Yanko says that, back then, she coped by keeping her secrets locked behind a facade. “I had no self confidence, but I pretended I did. My bravado kept everyone at a safe distance so that I didn’t have to answer the hard questions.”

Sarah Bin, Yanko’s now 34-year-old older sister, remembers that mask. “She did everything larger than life. She wore giant sweatpants. She would drive around blasting rap music.”

Giles continued abusing Devon until she left for college at Fresno State. She made it through just one semester there before quitting school and her basketball scholarship.

“I thought going to college would be my escape hatch from Tony,” Yanko says. “I thought I would be able to start over. But when you’re carrying a secret as big as this one was, you don’t just start over. It was like putting lipstick on a pig. You can’t cover that up.”

Soon after she returned to Seattle, Yanko decided to out Giles to the police. “I realized that my best friend at the time, who was still in Seattle, was becoming his next victim.
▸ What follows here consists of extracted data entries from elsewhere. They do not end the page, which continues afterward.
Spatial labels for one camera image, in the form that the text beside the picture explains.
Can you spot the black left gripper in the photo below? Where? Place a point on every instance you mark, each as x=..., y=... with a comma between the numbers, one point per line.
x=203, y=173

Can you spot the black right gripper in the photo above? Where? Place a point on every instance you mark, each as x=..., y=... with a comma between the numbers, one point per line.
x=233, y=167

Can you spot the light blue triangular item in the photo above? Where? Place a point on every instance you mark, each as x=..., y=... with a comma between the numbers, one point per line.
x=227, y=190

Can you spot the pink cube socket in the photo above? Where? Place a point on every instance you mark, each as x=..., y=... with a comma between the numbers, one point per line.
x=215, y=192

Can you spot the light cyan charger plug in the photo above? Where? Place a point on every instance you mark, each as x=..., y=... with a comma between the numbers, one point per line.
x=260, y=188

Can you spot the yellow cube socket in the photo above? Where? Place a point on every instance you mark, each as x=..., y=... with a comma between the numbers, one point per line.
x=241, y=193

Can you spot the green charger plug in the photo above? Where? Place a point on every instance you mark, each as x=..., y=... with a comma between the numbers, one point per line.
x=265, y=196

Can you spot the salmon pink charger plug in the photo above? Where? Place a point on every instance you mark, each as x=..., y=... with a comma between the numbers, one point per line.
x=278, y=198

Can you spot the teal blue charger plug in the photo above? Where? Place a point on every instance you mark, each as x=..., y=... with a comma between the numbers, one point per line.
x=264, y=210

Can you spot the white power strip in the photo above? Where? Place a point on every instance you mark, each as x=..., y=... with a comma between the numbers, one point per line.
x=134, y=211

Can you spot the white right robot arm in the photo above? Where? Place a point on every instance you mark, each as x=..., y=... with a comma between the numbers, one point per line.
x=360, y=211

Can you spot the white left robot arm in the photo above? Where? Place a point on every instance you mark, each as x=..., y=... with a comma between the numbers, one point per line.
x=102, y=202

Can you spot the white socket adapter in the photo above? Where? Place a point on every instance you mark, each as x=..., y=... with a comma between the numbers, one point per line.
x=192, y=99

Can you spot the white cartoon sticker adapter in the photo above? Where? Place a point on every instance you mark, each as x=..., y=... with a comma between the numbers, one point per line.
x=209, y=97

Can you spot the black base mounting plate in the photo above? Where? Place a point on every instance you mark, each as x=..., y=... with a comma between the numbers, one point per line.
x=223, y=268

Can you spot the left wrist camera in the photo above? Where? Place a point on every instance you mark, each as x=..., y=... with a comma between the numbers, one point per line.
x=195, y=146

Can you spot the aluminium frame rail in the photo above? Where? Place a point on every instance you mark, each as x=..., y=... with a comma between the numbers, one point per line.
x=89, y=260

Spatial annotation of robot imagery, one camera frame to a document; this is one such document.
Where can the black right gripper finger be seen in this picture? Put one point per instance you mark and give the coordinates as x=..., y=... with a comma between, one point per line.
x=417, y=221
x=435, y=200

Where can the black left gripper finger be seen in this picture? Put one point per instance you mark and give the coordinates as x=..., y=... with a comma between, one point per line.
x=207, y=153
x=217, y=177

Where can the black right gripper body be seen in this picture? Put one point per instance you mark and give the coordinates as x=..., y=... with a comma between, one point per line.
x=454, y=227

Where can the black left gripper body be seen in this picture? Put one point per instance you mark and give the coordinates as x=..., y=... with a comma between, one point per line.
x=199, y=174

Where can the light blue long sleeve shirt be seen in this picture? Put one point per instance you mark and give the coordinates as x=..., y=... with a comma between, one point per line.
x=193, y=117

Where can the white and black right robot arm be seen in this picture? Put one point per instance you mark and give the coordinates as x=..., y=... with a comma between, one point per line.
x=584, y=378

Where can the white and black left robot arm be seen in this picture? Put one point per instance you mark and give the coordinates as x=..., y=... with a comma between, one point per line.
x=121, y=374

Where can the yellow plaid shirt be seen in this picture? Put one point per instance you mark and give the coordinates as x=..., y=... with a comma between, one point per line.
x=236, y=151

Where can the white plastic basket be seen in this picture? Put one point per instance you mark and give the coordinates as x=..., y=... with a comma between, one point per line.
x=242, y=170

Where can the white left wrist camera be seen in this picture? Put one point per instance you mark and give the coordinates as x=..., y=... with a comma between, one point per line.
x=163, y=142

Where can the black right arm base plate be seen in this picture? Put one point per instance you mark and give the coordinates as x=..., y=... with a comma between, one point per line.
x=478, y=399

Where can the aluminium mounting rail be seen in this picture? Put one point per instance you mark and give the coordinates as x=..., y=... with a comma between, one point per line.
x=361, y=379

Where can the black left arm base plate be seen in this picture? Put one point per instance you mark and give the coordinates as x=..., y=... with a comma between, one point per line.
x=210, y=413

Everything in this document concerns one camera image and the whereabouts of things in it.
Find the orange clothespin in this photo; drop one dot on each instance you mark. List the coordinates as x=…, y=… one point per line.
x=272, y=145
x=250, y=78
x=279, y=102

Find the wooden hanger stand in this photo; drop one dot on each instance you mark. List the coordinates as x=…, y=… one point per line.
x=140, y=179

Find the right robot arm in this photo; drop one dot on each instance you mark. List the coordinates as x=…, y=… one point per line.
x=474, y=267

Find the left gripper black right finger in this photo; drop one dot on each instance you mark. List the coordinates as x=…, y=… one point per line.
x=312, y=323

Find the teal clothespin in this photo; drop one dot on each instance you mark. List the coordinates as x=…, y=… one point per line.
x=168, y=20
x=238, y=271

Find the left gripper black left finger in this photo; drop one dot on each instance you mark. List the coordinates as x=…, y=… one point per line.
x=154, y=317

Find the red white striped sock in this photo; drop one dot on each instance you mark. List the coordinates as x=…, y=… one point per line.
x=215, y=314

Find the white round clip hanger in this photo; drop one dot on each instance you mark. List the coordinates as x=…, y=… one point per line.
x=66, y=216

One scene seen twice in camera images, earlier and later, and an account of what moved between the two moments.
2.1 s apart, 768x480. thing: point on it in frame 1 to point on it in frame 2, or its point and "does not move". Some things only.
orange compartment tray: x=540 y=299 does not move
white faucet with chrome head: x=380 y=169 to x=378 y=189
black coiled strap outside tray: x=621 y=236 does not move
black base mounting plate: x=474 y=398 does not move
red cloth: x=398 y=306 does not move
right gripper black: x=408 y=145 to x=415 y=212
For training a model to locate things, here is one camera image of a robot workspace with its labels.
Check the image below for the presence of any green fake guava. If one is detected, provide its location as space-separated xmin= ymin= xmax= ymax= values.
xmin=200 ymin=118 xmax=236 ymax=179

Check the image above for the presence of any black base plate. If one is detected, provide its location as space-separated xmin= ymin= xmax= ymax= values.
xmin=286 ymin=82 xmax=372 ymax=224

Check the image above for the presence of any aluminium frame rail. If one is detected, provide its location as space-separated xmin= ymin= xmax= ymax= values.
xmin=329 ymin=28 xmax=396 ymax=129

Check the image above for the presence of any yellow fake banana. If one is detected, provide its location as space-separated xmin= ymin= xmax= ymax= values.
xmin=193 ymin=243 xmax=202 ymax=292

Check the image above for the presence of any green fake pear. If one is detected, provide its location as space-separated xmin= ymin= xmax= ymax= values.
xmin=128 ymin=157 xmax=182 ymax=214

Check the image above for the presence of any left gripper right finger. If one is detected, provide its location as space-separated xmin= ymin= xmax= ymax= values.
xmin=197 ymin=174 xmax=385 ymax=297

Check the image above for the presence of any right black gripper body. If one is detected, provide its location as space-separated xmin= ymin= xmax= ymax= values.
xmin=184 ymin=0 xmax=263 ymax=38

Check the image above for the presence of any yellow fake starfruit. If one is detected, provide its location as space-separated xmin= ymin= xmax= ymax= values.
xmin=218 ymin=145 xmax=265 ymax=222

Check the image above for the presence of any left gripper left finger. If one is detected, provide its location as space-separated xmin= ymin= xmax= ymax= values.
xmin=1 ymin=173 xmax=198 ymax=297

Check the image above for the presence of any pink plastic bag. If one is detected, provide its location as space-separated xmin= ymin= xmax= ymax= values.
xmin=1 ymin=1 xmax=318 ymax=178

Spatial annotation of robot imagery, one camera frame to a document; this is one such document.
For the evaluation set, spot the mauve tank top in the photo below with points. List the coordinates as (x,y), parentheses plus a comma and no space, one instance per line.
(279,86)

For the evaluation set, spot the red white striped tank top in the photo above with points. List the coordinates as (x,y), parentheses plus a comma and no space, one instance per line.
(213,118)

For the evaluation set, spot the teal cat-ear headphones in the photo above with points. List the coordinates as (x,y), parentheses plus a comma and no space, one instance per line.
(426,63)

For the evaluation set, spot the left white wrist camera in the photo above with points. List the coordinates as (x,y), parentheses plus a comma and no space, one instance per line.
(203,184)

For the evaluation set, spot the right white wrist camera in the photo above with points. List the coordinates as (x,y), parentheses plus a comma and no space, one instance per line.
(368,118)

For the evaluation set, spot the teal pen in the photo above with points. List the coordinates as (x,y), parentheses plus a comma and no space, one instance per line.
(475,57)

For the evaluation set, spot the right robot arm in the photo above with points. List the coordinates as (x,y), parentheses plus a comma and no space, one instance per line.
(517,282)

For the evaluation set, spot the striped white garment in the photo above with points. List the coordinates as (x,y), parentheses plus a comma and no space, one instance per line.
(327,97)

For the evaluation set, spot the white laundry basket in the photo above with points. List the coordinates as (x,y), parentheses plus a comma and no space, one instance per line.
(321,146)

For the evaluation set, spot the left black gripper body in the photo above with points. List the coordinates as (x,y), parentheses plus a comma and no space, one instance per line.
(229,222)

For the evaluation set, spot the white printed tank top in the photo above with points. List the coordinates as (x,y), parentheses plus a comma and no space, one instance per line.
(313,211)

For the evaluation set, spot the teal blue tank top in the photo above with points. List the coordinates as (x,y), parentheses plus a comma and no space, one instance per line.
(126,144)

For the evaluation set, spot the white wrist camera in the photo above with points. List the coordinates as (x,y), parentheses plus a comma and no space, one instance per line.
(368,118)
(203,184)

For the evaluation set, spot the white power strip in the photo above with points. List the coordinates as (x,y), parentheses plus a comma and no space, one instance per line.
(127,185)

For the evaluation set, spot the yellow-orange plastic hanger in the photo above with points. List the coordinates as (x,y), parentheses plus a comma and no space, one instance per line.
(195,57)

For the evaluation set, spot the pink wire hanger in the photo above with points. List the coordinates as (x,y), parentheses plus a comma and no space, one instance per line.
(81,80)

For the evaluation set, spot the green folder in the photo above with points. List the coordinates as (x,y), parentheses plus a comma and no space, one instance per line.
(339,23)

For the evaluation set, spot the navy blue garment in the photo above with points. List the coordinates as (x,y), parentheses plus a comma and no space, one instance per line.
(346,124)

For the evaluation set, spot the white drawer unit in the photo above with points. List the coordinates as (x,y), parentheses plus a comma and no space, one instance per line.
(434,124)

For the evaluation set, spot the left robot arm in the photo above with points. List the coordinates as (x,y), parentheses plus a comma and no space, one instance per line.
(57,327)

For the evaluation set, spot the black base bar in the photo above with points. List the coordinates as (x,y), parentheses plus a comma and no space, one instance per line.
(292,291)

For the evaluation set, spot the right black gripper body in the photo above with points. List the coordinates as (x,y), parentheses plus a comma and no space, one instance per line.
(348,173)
She would say these things—parroting Tony—that I remember myself saying. I couldn’t stand the thought of there being more victims if I had the power to stop Tony.”

Two other young women would eventually come forward to the police, but the statute of limitations period had passed on the crimes they reported. In 2003, Giles took a plea bargain by admitting to misdemeanor sexual misconduct with Yanko and was sentenced to three years and four months in prison.

More than 10 years have gone by since Giles’s conviction, and Yanko’s life is the antithesis of what it was then. She gave up basketball altogether, went back to college—she would eventually attain a BS in English and Creative Writing at the University of Washington, and a Master of Library Science from the University of Pittsburgh—and took up running. She had run before, eight- to-10-milers around her Seattle home as a high-school student.

alt
Yanko out for a run near Silverton, Colorado, while her husband, Nathan, is on course at the 2011 Hardrock 100-Mile Endurance Run. Photo by David Clifford.

“I thought I was doing [those runs] for basketball training,” she says. “I would realize later, looking back, that I did them because they would exhaust my emotion away. I remember just wanting to feel exhausted, because when I was tired, I wouldn’t think so much.”

As a college student, she randomly trained with friends for a half-marathon, and that regular running quickly evolved into a deep and successful running career. She’s since earned herself a 2:38 marathon PR and a 6:28 50-mile PR, racking up wins in both road and trail races including the San Francisco Marathon and the JFK 50-Mile. She also finished fourth at the revered Comrades Marathon and third at the Two Oceans Marathon.

“Running is a tool that’s served me in many different ways,” says Yanko. “In training for that first half marathon, I felt freedom and emotional relief. The longer I ran, the more clarity I found and the more I was able to work through my feelings about Tony.”

In effect, Yanko’s running began as a kind of therapy, both personal and familial. It helped to heal her wounded relationship with her older sister.

“One of the ways Tony grew close with me and the other girls he abused was by driving a stake between us and our families. He was the one I would talk with about all the teenage angst-y stuff I felt, like the natural issues you have with a parent in growing up. His reactions would encourage me to keep struggling with my mom, for instance. My relationships with my mom and sister were not healthy,” Yanko says.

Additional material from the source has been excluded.